Хирургические ножи, которыми, к счастью, в плавании пока не требовалось пользоваться слишком часто, были вложены в пазы крышки. Взяв один из них, я отрезала от губки несколько кусочков размером три на три дюйма. Флакончик с маслом пижмы послужил для пропитки губок. Марсали с восхищением следила за этим священнодействием.

– Пропитываешь маслом примерно так, как я показываю. Запомнишь? – Девушка согласно кивнула. – На самом деле не всегда обязательно использовать пижмовое масло – его может и не оказаться под рукой, когда ты захочешь мужчину. Ты можешь взять обычный уксус или даже вино, если нет ничего другого. Вот такой квадратик положишь в себя, а потом уже можешь спать с мужчиной, ничего не боясь. Только не забудь, иначе может появиться младенчик. Даже в первый раз, когда ляжешь с Фергюсом.

Девушка внимала наставлениям, трогая мокрый кусочек.

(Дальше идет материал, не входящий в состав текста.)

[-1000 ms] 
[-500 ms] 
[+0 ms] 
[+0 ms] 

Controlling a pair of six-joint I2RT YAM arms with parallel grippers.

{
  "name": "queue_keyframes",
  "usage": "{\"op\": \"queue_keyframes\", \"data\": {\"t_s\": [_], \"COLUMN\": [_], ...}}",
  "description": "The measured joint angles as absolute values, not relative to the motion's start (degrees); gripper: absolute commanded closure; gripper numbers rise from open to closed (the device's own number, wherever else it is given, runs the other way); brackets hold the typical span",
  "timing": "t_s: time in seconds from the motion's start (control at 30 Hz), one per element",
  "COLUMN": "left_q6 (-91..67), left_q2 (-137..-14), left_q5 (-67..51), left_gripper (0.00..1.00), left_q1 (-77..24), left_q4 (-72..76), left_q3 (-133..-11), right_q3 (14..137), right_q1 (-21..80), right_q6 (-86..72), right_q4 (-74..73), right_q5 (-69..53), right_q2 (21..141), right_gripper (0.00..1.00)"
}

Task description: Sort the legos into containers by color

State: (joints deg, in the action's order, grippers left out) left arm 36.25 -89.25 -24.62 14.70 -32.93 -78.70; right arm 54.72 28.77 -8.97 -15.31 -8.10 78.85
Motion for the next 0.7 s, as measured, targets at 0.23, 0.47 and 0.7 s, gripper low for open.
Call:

– Запомню. А что делать с этим потом? Когда вытаскивать губку? Или она должна остаться во мне?

Корабль резко дал крен, и наверху закричали. Истошный вопль указывал на то, что дело худо, и нам нужно срочно подняться на палубу, отложив разговор до лучших времен.

– Продолжим потом, ладно? – Я отдала Марсали пузырек с маслом и губку, а сама выбежала из каюты.

На корме стояли капитан и Джейми и мрачно глядели, как на «Артемиду» наседает огромное трехмачтовое судно, чьи размеры превышали размеры нашего корабля в три раза, не меньше. Снастей и парусов, конечно, тоже было больше, и по ним вовсю сновали матросы, похожие на блошек. Но самым страшным был дымок, поднимавшийся над чужим кораблем, – то был след пушечного выстрела.

– Нас обстреливают? Но почему?

– Пока еще нет, но скоро будут, если мы не остановимся, – ответствовал Джейми. – Это был предупредительный выстрел для того, чтобы дали возможность досмотреть «Артемиду».

– А если мы не остановимся?

Я обратилась уже к капитану, тоже помрачневшему на глазах. Уголки губ капитана Рейнса утонули в бороде.

– Придется. Сейчас ветер, а мы в открытом море. Не сможем уйти.

– Но кто эти люди?

Я надеялась, что команда «Артемиды» знает, с кем имеет дело, потому что флаг на корабле, догонявшем нас, был плохо виден против солнца, да и вряд ли бы я смогла распознать, к какому флоту принадлежит корабль, даже если бы солнце не слепило глаза.

– Это корабль британского военного флота. – Джейми смотрел словно сквозь меня. – У них семьдесят четыре пушки на борту. Спустись, пожалуйста, вниз, англичаночка.

«Ну и новость», – подумала я. Война Британии и Франции закончилась, но отношения между ними не наладились и были неприязненными. «Артемида» могла похвастать только четырьмя пушками по двенадцать футов каждая. Это было ничтожно мало по сравнению с неприятельским кораблем. Этакими силами можно было воевать разве с пиратами, но никак не с военным кораблем.